Problem statement
The listing below holds a line with "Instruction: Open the" and a later line with "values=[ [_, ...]". Write out those two lines and every line between them, exactly, and nothing else.

====== Provided material

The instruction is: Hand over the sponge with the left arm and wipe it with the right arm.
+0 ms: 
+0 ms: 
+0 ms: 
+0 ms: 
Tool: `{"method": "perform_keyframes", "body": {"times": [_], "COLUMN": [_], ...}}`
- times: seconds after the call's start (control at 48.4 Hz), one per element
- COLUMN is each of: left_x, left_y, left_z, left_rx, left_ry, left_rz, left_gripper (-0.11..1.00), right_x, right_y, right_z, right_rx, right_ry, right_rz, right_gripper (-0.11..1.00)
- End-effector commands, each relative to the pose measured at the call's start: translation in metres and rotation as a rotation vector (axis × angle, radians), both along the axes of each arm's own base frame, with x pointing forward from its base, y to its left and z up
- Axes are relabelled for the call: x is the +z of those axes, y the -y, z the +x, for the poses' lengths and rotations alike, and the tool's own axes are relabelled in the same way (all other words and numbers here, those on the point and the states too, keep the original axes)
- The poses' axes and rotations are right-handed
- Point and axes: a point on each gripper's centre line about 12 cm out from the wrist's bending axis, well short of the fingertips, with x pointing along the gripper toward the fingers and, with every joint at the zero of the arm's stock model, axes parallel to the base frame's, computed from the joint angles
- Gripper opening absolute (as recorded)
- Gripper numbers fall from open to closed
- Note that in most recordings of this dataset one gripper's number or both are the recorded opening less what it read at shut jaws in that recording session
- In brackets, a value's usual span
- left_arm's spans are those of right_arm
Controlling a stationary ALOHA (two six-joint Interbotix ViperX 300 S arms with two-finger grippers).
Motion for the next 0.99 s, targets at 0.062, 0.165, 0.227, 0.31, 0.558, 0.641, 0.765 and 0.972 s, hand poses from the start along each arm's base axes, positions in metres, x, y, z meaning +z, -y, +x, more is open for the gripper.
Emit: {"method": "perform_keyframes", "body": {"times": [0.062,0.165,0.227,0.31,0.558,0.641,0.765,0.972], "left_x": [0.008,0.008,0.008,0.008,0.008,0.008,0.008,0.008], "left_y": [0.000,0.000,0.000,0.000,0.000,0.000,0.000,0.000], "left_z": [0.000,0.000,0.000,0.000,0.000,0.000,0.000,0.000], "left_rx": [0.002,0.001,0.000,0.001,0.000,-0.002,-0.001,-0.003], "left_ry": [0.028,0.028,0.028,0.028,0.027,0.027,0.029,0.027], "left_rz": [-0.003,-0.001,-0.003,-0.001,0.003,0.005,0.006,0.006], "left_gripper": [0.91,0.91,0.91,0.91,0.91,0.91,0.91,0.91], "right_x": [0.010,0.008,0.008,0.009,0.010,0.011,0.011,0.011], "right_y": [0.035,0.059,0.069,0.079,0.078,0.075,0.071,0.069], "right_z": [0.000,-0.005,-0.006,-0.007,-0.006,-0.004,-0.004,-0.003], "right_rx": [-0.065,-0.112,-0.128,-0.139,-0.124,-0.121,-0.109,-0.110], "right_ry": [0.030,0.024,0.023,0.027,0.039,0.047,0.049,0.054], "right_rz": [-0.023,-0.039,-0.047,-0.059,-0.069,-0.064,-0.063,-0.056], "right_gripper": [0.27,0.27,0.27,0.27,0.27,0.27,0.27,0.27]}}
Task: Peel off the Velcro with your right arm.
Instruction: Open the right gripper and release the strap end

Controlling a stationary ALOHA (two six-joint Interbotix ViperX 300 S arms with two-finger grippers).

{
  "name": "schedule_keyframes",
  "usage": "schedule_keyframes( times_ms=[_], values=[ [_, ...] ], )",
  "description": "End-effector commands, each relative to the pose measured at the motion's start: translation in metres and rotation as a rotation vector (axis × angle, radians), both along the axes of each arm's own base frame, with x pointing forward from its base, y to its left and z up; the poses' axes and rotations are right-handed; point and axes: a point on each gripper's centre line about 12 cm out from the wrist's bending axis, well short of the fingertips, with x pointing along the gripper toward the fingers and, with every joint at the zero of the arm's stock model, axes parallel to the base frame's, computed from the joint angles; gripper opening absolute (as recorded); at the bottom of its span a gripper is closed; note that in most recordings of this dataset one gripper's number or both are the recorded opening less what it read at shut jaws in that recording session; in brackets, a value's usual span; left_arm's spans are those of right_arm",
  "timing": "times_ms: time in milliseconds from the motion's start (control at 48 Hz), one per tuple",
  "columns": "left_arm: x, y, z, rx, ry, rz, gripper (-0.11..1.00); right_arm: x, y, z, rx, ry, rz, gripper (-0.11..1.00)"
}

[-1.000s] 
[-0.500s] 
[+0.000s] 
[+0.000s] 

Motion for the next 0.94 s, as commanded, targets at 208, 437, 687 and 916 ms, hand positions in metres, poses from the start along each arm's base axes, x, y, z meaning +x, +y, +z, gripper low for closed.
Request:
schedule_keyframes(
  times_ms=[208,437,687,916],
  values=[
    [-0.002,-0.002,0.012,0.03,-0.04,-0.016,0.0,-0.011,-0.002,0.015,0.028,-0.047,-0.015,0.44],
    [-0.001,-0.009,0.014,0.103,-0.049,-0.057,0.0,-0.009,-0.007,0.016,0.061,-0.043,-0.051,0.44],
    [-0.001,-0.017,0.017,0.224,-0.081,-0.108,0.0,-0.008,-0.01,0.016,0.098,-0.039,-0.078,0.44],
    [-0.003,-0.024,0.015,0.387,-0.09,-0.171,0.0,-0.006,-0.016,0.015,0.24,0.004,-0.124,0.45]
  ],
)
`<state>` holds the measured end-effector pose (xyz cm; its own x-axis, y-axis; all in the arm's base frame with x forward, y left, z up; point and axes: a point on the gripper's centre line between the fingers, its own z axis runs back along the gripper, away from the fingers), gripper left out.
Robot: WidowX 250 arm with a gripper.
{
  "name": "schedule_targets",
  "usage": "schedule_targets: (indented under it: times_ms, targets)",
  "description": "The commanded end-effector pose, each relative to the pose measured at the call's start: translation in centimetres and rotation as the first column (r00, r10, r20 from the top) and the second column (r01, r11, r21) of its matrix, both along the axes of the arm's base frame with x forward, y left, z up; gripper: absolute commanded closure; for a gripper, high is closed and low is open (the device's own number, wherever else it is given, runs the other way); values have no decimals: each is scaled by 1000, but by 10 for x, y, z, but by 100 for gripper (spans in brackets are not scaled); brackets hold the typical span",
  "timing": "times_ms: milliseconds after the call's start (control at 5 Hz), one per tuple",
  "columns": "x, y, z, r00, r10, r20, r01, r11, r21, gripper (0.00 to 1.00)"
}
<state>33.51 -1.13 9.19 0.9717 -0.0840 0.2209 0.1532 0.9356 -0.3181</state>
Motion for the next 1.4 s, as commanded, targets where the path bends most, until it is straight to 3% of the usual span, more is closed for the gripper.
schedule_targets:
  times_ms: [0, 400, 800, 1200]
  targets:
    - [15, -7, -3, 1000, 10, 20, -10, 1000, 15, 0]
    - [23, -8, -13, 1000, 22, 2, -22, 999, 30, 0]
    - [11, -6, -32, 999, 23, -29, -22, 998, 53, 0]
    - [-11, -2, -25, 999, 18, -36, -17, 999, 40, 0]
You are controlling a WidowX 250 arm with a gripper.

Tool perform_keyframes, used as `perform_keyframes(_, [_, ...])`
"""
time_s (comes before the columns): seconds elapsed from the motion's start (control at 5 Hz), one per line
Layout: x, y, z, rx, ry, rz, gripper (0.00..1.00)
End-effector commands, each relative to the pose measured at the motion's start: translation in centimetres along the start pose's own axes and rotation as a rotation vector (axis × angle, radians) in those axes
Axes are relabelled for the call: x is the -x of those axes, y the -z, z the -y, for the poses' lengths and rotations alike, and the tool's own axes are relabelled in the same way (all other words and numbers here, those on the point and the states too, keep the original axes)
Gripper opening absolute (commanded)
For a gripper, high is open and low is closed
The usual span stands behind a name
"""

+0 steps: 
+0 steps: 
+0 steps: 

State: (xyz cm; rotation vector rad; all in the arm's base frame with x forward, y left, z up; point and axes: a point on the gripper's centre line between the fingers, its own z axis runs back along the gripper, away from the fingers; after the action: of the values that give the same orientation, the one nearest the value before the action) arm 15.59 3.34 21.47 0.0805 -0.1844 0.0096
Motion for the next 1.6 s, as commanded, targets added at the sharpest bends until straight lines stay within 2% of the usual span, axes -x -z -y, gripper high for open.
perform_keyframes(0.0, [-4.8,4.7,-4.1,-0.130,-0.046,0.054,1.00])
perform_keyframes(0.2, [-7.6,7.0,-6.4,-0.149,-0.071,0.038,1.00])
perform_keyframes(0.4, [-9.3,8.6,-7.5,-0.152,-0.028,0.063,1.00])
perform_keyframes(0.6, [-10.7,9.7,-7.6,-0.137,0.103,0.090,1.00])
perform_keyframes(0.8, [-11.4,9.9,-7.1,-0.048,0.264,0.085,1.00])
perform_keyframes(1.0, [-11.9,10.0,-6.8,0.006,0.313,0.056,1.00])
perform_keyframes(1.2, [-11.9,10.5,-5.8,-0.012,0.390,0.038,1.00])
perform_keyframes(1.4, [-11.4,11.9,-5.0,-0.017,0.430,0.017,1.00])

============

Expected answer
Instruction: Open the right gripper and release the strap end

Controlling a stationary ALOHA (two six-joint Interbotix ViperX 300 S arms with two-finger grippers).

{
  "name": "schedule_keyframes",
  "usage": "schedule_keyframes( times_ms=[_], values=[ [_, ...] ], )",

That completes the answer to the exercise.